• **WORK TASK**: Spot each line in the data below containing "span" and copy it.

-*-*-

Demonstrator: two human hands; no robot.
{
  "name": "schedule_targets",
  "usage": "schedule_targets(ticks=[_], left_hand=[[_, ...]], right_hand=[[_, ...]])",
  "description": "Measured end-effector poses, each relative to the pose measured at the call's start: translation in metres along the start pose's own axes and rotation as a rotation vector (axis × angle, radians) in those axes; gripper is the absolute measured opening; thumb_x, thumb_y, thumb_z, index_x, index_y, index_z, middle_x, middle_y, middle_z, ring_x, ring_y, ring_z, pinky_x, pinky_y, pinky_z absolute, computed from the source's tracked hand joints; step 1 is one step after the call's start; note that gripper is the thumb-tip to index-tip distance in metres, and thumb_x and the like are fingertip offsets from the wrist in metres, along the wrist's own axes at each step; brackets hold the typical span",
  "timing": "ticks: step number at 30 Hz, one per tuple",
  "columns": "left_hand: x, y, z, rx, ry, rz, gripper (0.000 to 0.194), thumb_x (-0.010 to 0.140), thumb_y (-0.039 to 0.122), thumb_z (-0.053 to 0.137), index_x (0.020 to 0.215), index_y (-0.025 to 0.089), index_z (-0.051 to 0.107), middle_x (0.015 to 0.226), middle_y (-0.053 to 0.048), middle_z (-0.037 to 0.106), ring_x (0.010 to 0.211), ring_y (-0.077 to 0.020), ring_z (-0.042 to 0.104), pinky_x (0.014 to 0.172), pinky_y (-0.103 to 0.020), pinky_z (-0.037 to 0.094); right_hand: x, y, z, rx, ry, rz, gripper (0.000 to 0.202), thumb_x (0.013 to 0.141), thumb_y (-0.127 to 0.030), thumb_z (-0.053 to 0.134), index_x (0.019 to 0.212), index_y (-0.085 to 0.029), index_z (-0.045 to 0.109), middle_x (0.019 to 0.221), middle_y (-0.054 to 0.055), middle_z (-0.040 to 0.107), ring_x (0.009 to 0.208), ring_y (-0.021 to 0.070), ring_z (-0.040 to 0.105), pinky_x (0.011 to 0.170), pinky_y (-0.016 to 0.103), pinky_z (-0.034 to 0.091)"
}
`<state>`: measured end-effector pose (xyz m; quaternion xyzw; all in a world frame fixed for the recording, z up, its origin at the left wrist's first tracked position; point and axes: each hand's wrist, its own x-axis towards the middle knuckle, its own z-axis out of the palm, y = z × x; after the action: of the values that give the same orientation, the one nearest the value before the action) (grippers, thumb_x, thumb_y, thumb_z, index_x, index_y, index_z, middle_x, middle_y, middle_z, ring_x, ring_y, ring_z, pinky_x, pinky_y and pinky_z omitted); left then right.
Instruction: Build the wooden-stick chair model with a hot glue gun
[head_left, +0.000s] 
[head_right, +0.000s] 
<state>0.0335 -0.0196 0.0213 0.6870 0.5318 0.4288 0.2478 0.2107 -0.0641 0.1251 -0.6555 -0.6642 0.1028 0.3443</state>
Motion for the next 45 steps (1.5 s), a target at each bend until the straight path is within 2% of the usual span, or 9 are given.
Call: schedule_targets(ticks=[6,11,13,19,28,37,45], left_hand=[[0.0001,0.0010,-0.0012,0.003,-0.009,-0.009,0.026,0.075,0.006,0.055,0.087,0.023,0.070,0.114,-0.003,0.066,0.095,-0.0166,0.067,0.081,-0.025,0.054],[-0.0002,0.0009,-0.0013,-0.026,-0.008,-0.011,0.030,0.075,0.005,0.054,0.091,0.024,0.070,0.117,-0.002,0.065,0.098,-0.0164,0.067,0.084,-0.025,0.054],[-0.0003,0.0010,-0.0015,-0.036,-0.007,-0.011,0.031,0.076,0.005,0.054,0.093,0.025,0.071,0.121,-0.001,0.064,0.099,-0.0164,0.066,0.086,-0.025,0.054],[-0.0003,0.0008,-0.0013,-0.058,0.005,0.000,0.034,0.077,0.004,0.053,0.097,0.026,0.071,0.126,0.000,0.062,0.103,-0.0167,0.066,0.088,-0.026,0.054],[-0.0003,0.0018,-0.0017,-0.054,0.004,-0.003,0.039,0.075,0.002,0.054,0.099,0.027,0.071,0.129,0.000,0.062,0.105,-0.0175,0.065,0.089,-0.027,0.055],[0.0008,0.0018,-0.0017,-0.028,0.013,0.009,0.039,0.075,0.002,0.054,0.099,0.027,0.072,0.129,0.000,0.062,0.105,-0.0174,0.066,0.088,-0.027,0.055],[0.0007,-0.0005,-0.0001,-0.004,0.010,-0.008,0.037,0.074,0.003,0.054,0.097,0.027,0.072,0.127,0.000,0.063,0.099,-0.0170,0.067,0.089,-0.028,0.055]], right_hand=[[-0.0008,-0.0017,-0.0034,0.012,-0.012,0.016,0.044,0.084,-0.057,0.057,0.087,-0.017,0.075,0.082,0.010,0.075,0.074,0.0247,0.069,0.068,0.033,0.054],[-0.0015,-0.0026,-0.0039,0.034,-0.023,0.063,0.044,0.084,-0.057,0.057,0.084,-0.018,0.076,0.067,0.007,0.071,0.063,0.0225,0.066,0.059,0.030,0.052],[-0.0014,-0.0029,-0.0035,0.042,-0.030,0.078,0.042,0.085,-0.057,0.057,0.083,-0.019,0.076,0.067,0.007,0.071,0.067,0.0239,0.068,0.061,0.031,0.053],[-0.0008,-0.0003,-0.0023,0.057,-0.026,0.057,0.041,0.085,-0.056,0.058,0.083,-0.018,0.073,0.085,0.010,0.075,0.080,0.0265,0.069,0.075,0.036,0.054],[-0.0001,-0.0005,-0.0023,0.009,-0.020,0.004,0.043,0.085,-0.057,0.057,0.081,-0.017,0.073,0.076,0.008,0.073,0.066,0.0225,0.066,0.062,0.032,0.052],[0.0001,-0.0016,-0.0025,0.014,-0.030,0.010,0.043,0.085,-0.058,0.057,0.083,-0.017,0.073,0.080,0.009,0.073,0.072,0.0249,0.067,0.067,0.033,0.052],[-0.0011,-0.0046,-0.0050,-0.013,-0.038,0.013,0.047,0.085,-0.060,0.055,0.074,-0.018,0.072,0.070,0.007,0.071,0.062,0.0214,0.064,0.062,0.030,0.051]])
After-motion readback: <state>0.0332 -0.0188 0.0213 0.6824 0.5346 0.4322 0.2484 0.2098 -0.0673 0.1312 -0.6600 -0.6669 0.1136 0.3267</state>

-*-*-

• **WRITTEN RESPONSE**:
  "description": "Measured end-effector poses, each relative to the pose measured at the call's start: translation in metres along the start pose's own axes and rotation as a rotation vector (axis × angle, radians) in those axes; gripper is the absolute measured opening; thumb_x, thumb_y, thumb_z, index_x, index_y, index_z, middle_x, middle_y, middle_z, ring_x, ring_y, ring_z, pinky_x, pinky_y, pinky_z absolute, computed from the source's tracked hand joints; step 1 is one step after the call's start; note that gripper is the thumb-tip to index-tip distance in metres, and thumb_x and the like are fingertip offsets from the wrist in metres, along the wrist's own axes at each step; brackets hold the typical span",
Motion for the next 45 steps (1.5 s), a target at each bend until the straight path is within 2% of the usual span, or 9 are given.

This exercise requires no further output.